** Provided data follows **
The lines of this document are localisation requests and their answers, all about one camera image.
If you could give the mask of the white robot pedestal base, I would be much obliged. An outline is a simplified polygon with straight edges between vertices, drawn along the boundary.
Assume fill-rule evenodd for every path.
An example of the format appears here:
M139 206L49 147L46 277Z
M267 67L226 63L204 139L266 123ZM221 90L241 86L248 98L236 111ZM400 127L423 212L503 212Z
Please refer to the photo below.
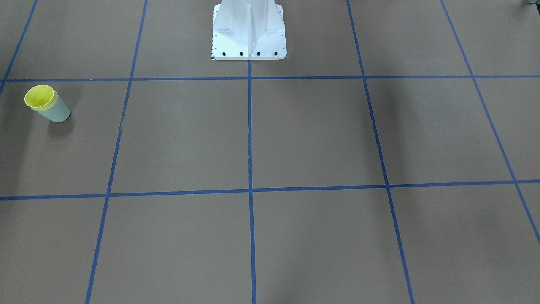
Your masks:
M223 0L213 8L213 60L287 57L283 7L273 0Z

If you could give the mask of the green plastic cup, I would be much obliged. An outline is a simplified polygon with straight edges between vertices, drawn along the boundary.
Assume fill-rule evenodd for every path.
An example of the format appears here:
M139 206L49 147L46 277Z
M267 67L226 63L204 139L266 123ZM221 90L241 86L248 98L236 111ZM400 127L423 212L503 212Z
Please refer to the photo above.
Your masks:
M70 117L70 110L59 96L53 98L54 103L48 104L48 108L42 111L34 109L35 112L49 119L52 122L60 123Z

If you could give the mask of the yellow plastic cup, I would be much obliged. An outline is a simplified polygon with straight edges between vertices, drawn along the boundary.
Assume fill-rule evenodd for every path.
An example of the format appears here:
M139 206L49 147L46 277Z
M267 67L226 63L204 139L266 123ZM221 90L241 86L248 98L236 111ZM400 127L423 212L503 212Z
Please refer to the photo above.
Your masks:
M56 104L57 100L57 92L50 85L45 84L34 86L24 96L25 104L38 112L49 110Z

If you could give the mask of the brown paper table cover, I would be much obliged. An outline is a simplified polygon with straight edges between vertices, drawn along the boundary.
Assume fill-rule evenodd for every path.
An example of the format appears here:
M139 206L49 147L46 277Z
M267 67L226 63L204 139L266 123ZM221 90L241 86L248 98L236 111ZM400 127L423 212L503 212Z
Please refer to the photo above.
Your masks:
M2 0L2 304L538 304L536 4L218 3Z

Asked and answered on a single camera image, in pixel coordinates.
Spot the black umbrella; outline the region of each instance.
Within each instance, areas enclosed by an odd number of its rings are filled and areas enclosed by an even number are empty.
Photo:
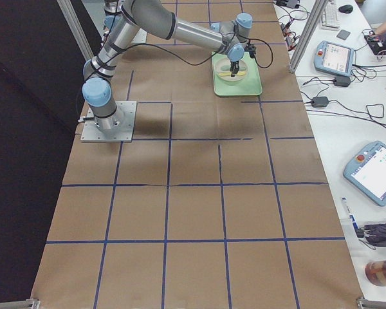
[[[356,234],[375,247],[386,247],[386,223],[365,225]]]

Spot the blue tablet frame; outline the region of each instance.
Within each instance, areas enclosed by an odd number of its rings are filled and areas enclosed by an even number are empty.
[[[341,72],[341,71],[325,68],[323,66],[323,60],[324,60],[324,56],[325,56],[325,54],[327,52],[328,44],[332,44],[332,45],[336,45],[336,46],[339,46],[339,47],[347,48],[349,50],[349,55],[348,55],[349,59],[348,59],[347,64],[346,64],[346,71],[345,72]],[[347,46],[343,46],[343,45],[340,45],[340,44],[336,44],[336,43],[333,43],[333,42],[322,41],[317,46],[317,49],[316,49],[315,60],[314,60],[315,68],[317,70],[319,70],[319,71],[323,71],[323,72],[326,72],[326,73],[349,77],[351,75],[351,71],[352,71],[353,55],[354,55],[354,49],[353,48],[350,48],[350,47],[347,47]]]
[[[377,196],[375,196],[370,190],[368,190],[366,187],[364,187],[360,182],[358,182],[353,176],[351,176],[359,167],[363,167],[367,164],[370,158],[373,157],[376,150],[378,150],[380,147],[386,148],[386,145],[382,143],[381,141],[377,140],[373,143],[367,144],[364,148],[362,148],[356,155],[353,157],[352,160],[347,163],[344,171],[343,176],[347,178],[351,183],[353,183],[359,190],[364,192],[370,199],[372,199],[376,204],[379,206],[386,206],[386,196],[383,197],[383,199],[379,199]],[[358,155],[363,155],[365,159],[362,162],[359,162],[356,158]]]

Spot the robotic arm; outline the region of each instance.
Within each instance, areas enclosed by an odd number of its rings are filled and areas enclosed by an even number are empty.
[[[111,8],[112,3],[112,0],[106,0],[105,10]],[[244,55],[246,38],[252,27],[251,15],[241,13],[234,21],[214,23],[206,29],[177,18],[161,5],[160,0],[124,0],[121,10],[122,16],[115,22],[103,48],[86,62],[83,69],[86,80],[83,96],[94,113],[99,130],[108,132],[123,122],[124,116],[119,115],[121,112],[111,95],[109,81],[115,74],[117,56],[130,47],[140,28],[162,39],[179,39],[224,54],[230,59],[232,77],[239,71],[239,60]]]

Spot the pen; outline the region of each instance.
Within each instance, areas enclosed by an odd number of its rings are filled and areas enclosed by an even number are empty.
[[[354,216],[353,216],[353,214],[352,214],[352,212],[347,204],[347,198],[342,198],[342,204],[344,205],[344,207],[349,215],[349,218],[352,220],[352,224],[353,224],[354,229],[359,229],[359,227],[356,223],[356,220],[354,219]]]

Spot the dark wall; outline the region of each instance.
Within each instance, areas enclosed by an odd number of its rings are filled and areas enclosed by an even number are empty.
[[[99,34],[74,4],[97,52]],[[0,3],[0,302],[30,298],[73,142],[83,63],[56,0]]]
** End of Provided data **
** Provided data follows **
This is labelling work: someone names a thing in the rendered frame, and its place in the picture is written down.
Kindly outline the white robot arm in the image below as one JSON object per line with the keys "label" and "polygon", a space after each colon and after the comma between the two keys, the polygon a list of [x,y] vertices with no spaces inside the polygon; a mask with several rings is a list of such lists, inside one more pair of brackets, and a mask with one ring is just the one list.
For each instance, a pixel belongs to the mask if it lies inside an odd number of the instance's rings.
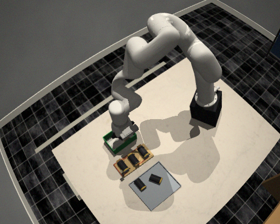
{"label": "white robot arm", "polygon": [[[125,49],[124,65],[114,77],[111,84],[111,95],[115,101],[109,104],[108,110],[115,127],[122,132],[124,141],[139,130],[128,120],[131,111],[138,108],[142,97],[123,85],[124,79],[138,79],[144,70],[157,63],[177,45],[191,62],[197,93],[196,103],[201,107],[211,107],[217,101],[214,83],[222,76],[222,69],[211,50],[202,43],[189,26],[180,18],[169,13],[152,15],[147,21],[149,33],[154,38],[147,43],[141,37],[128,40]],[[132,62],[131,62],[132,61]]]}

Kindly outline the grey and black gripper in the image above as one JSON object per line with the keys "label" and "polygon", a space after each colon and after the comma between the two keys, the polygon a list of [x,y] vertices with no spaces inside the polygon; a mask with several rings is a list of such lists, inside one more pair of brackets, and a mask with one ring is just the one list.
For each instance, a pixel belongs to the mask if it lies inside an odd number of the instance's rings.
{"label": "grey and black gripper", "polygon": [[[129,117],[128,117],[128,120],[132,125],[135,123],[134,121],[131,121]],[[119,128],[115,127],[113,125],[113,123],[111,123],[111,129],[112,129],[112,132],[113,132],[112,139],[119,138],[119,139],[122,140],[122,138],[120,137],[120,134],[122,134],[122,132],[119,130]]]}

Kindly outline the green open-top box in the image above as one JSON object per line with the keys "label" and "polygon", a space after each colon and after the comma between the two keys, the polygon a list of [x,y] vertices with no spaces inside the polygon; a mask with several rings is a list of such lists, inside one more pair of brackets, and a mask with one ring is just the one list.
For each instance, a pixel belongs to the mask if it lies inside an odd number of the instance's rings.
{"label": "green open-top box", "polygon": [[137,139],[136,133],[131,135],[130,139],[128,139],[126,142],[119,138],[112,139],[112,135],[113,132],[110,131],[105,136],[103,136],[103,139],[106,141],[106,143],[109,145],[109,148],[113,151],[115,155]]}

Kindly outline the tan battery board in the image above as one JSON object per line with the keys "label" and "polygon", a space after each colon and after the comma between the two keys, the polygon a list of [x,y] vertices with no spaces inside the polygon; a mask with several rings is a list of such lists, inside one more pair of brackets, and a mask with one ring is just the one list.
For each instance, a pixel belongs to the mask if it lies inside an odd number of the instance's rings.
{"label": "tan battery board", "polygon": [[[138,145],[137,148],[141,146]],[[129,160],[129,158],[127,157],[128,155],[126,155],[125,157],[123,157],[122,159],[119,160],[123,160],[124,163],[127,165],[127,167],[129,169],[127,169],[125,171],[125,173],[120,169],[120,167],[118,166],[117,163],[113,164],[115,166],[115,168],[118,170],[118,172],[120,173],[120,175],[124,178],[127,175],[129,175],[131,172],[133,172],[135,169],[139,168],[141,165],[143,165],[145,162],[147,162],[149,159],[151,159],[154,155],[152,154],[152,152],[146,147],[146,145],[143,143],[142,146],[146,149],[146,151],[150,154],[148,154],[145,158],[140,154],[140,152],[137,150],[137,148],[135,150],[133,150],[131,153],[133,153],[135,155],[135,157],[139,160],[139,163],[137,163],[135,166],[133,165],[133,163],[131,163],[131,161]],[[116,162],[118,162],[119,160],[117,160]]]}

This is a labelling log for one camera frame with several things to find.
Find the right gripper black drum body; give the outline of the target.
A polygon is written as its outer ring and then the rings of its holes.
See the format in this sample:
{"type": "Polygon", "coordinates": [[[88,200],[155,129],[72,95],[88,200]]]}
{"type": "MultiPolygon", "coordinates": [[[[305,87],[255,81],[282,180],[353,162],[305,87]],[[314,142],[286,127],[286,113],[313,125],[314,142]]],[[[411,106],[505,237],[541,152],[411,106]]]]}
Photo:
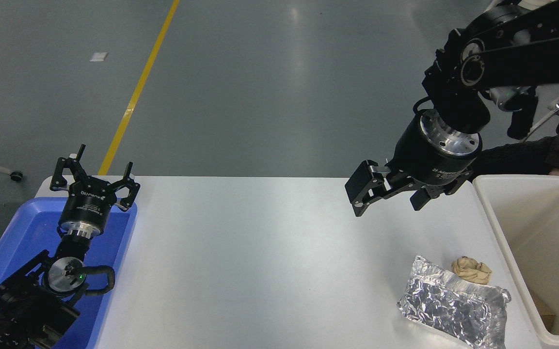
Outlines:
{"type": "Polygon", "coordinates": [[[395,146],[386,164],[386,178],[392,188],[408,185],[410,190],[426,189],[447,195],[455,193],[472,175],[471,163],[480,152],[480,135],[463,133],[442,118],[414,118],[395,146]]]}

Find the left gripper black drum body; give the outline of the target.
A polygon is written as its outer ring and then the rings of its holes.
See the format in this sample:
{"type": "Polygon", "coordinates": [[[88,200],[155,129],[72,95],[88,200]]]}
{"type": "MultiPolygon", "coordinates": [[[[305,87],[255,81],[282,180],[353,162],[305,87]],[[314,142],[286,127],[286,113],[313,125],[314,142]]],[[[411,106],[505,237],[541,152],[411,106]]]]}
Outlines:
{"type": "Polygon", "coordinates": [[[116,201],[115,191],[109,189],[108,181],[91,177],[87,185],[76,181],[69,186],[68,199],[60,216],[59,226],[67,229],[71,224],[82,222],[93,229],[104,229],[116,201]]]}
** End of Provided data **
** Provided data follows **
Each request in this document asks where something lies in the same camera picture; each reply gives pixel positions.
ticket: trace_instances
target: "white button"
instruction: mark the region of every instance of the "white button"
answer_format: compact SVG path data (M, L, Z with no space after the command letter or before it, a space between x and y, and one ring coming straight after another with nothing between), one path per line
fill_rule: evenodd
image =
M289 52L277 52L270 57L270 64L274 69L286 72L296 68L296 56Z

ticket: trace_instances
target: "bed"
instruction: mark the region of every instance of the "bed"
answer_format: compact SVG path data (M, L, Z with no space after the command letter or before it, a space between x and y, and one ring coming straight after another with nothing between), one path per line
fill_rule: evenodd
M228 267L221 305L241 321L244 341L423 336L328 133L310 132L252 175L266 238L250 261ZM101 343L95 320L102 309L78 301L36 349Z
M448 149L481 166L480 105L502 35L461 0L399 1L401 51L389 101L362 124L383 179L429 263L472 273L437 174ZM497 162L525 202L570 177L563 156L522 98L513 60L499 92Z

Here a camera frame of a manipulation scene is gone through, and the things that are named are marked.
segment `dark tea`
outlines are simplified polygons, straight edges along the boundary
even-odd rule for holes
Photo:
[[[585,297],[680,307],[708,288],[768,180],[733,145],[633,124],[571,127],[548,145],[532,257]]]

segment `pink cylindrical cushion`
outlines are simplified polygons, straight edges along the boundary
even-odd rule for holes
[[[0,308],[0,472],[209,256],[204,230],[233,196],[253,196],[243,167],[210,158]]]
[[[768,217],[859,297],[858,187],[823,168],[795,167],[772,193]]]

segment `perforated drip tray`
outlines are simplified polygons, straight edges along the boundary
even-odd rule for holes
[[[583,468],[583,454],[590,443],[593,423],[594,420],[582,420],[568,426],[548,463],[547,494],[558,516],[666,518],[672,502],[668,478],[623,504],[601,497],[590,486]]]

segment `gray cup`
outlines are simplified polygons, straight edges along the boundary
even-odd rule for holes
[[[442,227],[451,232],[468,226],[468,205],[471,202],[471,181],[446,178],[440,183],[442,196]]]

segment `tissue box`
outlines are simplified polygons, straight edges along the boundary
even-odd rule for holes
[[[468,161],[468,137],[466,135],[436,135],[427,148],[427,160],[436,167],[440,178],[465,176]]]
** End of Provided data **
Counting only lines that contain the word "region", how many are there in the records above? Give the number alone.

7